I have to admit that I was a bit more excited for the photo opportunity with this celebratory cupcake than I was to actually make it.  But then I tasted the frosting and thought if it was actually possible to get a buzz off of champagne laced frosting…well then, that made me a little bit more excited than I was before.  I’ve been dying to try champagne cake and frosting for awhile now, but haven’t had a good event to make them for.  Now that I know how truly wonderful they are, an event may not be necessary in the future.

Here’s the things I’m celebrating today!

♥ Come October, I’m going to have a new adorable niece to love on!

♥ We’re leaving to go visit my parents in the great state of Texas in less than a week!

♥ The rodeo is coming to town, and please believe I will be there with all my friends in boots and curls!

♥ I have a few new sundresses that I’m dying to wear, and will finally get to while on vacation next week…where there is actual sunshine!

Who says you need a big event to celebrate!  I’m certain we could all find at least one thing to celebrate on any given day, justifying the act of eating one of these delights.  However, somebody should seriously hire me to make these for their wedding because they are simply stunning!

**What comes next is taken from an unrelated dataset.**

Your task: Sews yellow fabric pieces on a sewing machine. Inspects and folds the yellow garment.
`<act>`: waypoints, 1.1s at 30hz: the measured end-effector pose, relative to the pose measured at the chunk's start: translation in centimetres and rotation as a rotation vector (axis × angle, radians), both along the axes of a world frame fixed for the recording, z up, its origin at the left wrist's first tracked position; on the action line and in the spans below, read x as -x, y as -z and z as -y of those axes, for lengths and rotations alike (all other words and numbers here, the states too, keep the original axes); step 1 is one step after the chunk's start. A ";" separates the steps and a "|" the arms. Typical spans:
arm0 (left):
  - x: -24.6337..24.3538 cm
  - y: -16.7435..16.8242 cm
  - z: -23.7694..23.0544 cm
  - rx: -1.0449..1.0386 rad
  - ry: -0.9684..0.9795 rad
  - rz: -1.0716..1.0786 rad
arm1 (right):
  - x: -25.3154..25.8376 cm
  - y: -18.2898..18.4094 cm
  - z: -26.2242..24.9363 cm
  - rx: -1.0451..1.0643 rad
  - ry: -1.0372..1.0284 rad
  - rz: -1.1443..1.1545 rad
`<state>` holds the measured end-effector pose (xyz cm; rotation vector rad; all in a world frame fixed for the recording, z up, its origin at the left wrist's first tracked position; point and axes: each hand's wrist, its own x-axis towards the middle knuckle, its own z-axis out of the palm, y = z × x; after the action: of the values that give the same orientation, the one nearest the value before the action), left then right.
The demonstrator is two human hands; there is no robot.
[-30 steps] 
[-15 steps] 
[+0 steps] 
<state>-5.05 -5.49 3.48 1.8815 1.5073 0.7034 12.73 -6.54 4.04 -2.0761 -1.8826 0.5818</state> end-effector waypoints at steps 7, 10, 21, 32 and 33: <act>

Champagne Cupcakes (recipe courtesy of Sugar and Charm)

Makes ~24 cupcakes

2 3/4 cups flour

3 tsp baking powder

1 tsp salt

2/3 cup butter, room temperature

1 1/2 cups white sugar

3/4 cup champagne (sweet, not dry…look for moscato or asti)

6 egg whites

Champagne Buttercream:

3 1/4 cups powdered sugar

1 cup butter, room temperature

1/2 tsp vanilla

3 Tbsp champagne, room temperature

  • Preheat oven to 350 degrees.  Prepare a cupcake pan with liners.
  • In a large bowl, cream together butter and sugar until very light and fluffy.  Sift flour, baking powder, and salt together, and then blend into creamed mixture alternately with the champagne.
  • In another large bowl, beat egg whites until stiff peaks form.  Fold 1/3 of the whites into the batter to lighten it, and then fold in remaining egg whites.  Fill the cupcake liners 2/3 full.
  • Bake at 350 degrees for 20 minutes, or until a toothpick inserted into the cake comes out clean.
  • To make the frosting cream sugar and butter with an electric mixer.  Mix on low until well blended and then on medium for another 2 minutes.  Add vanilla and champagne, beating on medium for another minute.  Spread or pipe onto cooled cupcakes.  Sprinkle with edible glitter if desired.

What I love about these buzzed cupcakes:  Easy, elegant, and simple…but absolutely makes a statement!

What I hate about these buzzed cupcakes:  You have to open an entire bottle of champagne to only use about a cup of it.  On second thought…shouldn’t be too much of a problem. 😉


4 thoughts on “#12 Champagne Cupcakes

  1. Shauna says:

    I just read about these pretty cupcakes on the sugar and charm blog last night! I love that blog and can’t wait to try these!